Model distribution
Every app has to solve model download, versioning, and update strategy for artifacts that can reach multiple gigabytes.
The Ollama for Mobile
Altio runs a local on-device AI inference service on Android. It exposes private REST and Server-Sent Events endpoints over localhost so multiple apps can share text generation and audio transcription without sending inference data off-device.
Preview
A short Android demo showing the local service flow, client interaction, and inference running without a cloud API.
The problem
Each app that bundles its own model runtime also inherits distribution, storage, memory, and scheduling concerns.

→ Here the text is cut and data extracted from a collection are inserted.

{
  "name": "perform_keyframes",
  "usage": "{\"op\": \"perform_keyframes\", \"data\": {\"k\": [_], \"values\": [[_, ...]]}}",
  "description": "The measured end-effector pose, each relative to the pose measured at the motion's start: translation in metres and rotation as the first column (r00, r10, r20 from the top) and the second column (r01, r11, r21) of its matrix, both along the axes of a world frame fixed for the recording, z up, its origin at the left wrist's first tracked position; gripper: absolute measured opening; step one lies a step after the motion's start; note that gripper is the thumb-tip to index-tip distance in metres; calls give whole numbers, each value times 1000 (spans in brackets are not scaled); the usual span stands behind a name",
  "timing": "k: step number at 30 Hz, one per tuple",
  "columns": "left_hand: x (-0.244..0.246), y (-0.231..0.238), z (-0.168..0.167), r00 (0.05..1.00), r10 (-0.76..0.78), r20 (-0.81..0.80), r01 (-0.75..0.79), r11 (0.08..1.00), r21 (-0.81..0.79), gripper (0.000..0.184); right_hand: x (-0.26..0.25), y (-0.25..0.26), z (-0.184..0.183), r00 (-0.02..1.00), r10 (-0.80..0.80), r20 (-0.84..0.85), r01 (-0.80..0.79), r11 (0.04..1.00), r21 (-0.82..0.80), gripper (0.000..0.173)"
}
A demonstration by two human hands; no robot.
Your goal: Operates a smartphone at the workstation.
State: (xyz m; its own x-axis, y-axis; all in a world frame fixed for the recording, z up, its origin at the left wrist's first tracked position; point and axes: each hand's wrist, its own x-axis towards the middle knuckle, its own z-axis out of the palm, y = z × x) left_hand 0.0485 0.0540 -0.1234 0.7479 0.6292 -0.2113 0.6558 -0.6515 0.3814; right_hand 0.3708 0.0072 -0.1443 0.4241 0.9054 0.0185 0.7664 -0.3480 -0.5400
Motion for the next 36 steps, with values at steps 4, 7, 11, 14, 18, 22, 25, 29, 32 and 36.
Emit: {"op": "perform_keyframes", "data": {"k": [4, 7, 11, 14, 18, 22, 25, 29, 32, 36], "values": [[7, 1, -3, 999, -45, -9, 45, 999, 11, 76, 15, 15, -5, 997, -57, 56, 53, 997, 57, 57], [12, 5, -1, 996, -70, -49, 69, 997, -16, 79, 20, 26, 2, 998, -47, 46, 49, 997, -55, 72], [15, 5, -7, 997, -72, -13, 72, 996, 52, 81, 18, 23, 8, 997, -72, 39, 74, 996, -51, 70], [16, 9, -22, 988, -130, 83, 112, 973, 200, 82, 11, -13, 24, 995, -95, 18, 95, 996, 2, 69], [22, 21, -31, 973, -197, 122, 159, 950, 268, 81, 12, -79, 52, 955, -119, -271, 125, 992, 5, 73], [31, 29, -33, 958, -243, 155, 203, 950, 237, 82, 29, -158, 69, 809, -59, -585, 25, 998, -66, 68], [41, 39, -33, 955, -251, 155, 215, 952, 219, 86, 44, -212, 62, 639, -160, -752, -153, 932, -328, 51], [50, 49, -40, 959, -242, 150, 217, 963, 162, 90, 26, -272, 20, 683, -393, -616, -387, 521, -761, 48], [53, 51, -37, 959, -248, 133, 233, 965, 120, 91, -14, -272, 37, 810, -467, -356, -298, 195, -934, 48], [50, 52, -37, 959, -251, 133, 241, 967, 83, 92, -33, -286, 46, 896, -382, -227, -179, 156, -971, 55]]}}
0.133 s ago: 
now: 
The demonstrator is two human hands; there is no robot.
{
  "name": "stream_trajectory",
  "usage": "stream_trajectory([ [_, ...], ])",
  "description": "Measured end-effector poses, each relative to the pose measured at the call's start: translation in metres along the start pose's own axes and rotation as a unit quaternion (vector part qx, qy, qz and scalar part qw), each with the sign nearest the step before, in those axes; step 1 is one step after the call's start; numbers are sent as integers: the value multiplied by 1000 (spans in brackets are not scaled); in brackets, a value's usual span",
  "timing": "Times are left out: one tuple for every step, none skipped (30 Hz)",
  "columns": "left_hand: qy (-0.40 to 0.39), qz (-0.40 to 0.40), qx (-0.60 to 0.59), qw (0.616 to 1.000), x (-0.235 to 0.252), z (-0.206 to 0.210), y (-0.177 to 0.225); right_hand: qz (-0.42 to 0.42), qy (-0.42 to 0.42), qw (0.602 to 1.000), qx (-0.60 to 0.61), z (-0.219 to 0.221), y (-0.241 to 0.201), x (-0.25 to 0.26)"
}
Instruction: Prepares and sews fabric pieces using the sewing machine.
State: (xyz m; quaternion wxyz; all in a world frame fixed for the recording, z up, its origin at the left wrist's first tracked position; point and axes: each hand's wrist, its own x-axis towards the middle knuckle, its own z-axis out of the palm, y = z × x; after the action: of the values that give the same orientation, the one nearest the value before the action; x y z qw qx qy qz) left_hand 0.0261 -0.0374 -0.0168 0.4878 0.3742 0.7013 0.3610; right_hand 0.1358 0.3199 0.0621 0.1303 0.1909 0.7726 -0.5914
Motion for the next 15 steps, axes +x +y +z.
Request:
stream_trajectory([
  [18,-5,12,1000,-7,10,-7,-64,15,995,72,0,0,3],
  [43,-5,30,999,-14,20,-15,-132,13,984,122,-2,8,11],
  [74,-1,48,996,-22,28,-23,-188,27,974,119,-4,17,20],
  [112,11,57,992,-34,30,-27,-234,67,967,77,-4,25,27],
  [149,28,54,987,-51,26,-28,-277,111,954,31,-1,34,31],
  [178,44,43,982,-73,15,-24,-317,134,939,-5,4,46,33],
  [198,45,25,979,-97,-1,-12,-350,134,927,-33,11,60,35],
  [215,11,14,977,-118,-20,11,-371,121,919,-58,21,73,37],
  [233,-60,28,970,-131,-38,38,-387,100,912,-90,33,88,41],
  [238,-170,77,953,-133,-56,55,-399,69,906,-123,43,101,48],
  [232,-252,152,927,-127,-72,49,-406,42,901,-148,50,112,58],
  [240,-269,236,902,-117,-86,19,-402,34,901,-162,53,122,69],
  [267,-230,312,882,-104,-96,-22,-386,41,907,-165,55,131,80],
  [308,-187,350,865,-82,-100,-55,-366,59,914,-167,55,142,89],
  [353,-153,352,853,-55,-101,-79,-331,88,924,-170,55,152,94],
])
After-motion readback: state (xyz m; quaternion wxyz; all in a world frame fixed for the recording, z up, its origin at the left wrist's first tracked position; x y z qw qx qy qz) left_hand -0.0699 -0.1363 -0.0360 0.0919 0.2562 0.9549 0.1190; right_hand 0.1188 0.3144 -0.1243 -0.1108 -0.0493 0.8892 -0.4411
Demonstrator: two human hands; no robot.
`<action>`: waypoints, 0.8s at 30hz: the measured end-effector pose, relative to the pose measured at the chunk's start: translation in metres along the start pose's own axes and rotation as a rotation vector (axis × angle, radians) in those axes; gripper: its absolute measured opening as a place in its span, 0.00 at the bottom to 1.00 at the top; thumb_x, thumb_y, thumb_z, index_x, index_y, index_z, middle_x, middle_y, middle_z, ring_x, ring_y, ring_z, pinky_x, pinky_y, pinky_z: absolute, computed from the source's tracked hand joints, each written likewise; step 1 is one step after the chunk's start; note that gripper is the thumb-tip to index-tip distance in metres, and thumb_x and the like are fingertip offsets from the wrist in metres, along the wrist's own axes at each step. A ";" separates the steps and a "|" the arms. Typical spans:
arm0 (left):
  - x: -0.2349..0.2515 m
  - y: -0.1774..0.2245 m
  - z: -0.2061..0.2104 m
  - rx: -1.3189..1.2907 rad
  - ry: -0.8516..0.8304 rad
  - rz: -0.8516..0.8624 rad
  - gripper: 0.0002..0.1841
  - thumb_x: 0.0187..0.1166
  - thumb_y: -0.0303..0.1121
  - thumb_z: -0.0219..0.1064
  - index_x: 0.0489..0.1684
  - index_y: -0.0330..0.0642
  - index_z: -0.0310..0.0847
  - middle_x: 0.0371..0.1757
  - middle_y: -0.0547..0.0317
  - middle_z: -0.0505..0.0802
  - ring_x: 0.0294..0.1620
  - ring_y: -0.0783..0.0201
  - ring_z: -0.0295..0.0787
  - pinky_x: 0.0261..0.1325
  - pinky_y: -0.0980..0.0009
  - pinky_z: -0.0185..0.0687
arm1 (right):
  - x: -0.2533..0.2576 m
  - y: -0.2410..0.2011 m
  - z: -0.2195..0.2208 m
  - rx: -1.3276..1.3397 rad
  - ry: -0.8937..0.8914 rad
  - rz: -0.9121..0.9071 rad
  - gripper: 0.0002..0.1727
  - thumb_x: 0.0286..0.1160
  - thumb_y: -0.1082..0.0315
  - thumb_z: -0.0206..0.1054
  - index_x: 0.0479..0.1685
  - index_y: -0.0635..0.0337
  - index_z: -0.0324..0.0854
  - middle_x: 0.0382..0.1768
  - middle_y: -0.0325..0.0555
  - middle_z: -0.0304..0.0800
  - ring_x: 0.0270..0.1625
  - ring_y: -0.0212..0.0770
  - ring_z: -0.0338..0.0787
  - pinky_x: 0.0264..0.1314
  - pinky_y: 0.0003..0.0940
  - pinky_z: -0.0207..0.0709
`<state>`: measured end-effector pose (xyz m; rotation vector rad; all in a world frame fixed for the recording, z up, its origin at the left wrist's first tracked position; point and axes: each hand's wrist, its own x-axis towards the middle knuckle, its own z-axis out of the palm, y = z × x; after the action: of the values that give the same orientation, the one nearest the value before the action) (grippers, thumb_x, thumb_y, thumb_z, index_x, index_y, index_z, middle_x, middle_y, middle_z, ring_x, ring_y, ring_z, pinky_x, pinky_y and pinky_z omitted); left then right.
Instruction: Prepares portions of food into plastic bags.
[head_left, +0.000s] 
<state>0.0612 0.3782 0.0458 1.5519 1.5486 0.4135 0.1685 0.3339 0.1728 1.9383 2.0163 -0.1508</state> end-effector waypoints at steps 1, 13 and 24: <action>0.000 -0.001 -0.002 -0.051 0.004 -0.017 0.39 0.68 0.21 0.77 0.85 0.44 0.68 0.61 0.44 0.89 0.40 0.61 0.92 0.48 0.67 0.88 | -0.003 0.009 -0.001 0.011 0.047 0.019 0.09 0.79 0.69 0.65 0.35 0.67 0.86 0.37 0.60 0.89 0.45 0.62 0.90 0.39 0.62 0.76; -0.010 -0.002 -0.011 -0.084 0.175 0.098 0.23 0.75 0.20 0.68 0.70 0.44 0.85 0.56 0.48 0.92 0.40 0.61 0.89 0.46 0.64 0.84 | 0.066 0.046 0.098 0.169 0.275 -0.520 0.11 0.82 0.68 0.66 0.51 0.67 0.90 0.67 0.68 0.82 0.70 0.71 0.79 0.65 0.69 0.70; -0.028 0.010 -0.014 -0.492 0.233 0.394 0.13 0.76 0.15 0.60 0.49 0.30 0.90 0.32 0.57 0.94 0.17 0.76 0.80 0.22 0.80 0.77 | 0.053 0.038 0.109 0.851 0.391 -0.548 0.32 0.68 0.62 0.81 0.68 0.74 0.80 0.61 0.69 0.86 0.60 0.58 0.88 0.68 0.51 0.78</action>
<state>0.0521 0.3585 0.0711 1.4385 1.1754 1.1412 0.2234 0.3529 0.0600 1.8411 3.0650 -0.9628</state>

Every app has to solve model download, versioning, and update strategy for artifacts that can reach multiple gigabytes.
The same LLM or transcription model can be stored repeatedly across apps on the same device.
Multiple embedded runtimes compete for memory and accelerator access, increasing the chance of process death or degraded UX.
Each app inherits scheduling, session isolation, crash recovery, native runtime updates, and device-specific edge cases.
The solution
One service owns model downloads, loading, scheduling, and inference. Client apps integrate through localhost HTTP and SSE.
Download and update models once, then expose them to authorized local clients through the shared service.
Keep model residency and accelerator use centralized instead of letting apps load competing copies.
Move lifecycle, scheduling, and recovery logic into one process with a stable local API boundary.
Expose the same capabilities, streaming semantics, and operational constraints to every client app.
Key features
Altio binds to 127.0.0.1 and serves private REST and SSE endpoints without routing prompts, audio, or outputs through a cloud API.
The current runtime supports local text generation and MP3 transcription paths, with LiteRT powering the first backend.
Clients authenticate against a device-owner controlled token instead of assuming every local process should be trusted.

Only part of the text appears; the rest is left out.